Work item:
Search the material below for lines containing the string "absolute", and copy every one you find.

__________

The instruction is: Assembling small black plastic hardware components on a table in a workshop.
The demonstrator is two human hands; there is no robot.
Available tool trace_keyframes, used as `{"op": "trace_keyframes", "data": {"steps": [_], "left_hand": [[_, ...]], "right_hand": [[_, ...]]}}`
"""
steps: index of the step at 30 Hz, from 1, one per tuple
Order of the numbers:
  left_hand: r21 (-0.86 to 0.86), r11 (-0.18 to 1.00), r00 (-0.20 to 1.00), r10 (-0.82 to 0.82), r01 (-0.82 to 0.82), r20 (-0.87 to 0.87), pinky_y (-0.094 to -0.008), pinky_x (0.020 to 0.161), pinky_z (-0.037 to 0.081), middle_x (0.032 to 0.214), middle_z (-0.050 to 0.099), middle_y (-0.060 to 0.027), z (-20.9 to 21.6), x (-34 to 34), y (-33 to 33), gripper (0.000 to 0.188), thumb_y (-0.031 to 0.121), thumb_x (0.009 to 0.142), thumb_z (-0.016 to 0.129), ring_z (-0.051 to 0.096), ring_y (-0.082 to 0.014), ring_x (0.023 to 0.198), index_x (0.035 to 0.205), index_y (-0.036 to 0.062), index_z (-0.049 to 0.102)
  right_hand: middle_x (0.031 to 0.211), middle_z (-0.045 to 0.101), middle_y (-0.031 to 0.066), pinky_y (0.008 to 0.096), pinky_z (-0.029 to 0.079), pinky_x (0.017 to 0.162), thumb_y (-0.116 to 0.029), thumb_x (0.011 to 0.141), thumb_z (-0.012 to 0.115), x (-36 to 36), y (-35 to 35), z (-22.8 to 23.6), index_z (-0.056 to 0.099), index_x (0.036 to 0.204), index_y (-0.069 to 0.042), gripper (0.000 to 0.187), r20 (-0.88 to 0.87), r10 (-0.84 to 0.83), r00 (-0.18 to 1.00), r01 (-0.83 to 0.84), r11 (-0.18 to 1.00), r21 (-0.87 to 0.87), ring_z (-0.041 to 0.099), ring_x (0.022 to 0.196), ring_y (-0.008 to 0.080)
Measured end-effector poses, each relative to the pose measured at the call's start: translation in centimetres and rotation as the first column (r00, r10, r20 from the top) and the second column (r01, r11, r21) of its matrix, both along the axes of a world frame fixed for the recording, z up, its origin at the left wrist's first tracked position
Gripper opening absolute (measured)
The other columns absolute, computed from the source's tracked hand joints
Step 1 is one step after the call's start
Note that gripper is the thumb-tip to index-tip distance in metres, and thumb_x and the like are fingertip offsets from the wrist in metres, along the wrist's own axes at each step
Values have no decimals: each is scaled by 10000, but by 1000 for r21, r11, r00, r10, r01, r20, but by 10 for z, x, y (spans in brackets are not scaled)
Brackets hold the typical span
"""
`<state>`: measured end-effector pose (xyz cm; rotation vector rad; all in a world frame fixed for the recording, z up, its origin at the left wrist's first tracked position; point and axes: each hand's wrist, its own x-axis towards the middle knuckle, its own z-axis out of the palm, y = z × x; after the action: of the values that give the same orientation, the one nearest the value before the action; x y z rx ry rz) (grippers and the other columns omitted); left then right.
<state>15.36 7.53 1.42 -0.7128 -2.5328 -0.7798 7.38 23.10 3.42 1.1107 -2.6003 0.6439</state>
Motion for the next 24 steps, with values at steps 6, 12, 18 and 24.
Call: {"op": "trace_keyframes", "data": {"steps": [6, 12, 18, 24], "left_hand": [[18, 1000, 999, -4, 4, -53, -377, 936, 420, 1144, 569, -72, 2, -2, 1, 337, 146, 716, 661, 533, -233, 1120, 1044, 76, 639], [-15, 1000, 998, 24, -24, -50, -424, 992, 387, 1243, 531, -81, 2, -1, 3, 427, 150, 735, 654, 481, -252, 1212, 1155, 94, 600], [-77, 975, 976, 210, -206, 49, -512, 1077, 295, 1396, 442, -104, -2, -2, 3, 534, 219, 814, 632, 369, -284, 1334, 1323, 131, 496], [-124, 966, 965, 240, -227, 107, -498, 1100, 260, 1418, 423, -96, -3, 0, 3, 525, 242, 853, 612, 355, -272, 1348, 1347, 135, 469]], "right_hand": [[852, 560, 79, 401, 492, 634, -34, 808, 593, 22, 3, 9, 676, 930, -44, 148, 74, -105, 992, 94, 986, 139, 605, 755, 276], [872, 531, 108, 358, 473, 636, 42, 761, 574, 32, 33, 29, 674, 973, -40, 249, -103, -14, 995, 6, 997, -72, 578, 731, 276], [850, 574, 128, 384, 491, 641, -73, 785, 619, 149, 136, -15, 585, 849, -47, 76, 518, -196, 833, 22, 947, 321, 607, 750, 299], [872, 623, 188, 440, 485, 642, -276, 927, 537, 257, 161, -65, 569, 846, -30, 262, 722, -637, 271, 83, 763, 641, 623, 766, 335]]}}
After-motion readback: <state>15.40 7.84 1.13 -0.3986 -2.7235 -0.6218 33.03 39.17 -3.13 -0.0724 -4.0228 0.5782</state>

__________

Finished task:
Gripper opening absolute (measured)
The other columns absolute, computed from the source's tracked hand joints

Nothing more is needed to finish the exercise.